Late in the day on April 8th Nancy and I sat in a sanctuary of the Shimogamo jinja Shinto Shrine ( a world heritage site) immersed in a ritual that might be older than Christianity. The marriage rite was led by a Shinto priest, an associate, two shrine maidens, and three musicians. The music was dissonant to my western ears but it sounded ancient. This shrine room was rather small seating only 30 people – unlike the spacious outdoor areas visitors and tourists are familiar with.
Our son Joe and his bride Maki led us in a procession from a reception room where we had met Maki’s family members and Joe’s close friends. In the reception room we had sat at tables and been served a special tea – blue in color, salty in taste, and at the bottom of the cups had been flakes of gold. Along with the tea we were served a white confection with the symbol of the shrine in gold color on the top.
We could not have been made to feel more welcomed by Maki’s family members. In smiles, gestures, and by the mustering all of their English language skills, we were greeted, honored, and engaged in language limited conversation as we waited for others attending and for Joe and Maki to arrive.
Nancy, my beloved linguist, had spent a year working with CD’s to learn some basic travel Japanese. My own lack of language skills (first made obvious in high school French) has become worse and I was only able to master one phrase for “Thank you very much!” And these gracious people were speaking my language to help us feel at home.
Sitting in this religious ceremony with unknown words and phrases washing over me was a unique liturgical experience. I had been asked before I left for Japan if I would be taking part in the ceremony. I has replied “no”. What I meant was that I was to have no official role in the rites as a priest. What I found was that despite the unfamiliar language, ceremony and ritual I was fully engaged and participating in the ceremony as a family member.
Relying on watching rather than reading words or hearing language I observed Maki garbed in a beautiful white kimono and headdress over her carefully styled traditional hairdo. Joe was clothed in traditional Japanese dress which had been lovingly created by his mother. This gift was Nancy’s way of acknowledging Joe’s interest in Japanese culture, and also honoring Maki’s cultural roots. After initial chants and prayers Joe read an ancient marriage vow and Maki responded.
Yakota San and I, as fathers, came forward to receive and to offer a leafy branch at the shrine altar. Bowing in reverence to the deity, then in clapping offering our intercession on behalf of this couple for whom we each have love and care, and then bowing once again.
Saki was then poured which Maki and Joe drank in a communion-like gesture. Then each father was in turn poured a cup of Saki. After my ceremonial sip the cup was taken to Maki for her to drink. After Yakota San “blessed ‘ his cup of Saki with his sip it was taken to Joe to drink. Wordlessly this action showed the uniting of families in this ancient communion. Each family member and friend then were offered a ceremonial drink of the Saki.

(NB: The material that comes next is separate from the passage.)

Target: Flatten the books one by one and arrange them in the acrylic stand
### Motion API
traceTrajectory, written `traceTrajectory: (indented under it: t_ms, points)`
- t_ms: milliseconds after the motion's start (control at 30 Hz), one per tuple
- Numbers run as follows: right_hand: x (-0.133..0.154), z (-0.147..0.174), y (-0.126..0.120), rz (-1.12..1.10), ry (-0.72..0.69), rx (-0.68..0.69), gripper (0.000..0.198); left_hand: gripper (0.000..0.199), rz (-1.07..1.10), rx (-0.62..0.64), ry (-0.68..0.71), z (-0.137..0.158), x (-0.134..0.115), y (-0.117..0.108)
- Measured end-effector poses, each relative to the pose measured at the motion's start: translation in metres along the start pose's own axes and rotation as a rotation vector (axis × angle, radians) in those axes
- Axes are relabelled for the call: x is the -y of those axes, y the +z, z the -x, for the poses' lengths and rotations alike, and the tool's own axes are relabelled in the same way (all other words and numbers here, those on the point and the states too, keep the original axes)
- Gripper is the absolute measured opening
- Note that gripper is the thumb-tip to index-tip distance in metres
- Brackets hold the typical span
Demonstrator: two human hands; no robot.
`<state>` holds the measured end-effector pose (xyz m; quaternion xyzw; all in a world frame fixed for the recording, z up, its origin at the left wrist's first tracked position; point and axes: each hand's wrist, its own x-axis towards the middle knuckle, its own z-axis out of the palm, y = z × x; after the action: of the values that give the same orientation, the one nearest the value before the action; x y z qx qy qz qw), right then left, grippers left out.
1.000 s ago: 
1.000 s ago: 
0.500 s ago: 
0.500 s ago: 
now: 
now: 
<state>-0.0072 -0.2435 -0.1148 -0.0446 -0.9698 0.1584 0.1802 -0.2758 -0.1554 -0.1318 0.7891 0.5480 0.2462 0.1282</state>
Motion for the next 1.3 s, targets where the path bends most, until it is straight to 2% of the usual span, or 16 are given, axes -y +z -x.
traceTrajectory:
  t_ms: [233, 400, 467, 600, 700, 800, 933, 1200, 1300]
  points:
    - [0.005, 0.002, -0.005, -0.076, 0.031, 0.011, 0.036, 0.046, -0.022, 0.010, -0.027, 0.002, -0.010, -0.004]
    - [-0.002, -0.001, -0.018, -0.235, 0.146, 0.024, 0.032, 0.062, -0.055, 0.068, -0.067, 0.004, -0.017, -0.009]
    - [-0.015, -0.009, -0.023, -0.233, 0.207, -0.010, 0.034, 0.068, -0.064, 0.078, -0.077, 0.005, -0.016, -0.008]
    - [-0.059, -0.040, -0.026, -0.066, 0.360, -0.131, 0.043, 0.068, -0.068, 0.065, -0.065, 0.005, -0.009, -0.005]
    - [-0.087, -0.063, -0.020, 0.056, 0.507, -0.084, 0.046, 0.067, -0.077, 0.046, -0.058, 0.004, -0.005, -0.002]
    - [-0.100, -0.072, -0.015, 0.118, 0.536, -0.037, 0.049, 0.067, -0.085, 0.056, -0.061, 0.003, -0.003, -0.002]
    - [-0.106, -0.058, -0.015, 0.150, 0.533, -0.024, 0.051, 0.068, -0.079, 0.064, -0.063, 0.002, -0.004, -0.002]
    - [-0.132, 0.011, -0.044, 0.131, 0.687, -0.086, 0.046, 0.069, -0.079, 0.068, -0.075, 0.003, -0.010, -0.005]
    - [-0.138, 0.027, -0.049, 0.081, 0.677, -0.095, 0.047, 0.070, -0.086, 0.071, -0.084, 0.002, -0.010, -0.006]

Following the ceremony came the universal world wide ritual of taking pictures before heading off to the festive celebratory dinner. At the dinner we were again welcomed as honored guests. By tradition Japanese families sit at table farther removed from the wedded couple than other guests. But we were given the honor of sitting nearest them. Yakota San said kind words. I gave a brief and all too inadequate toast. We celebrated having an international family brought together by these two delightful young people.
The next night was the party with extended family, friends and co-workers (what we would call the wedding reception) in Osaka.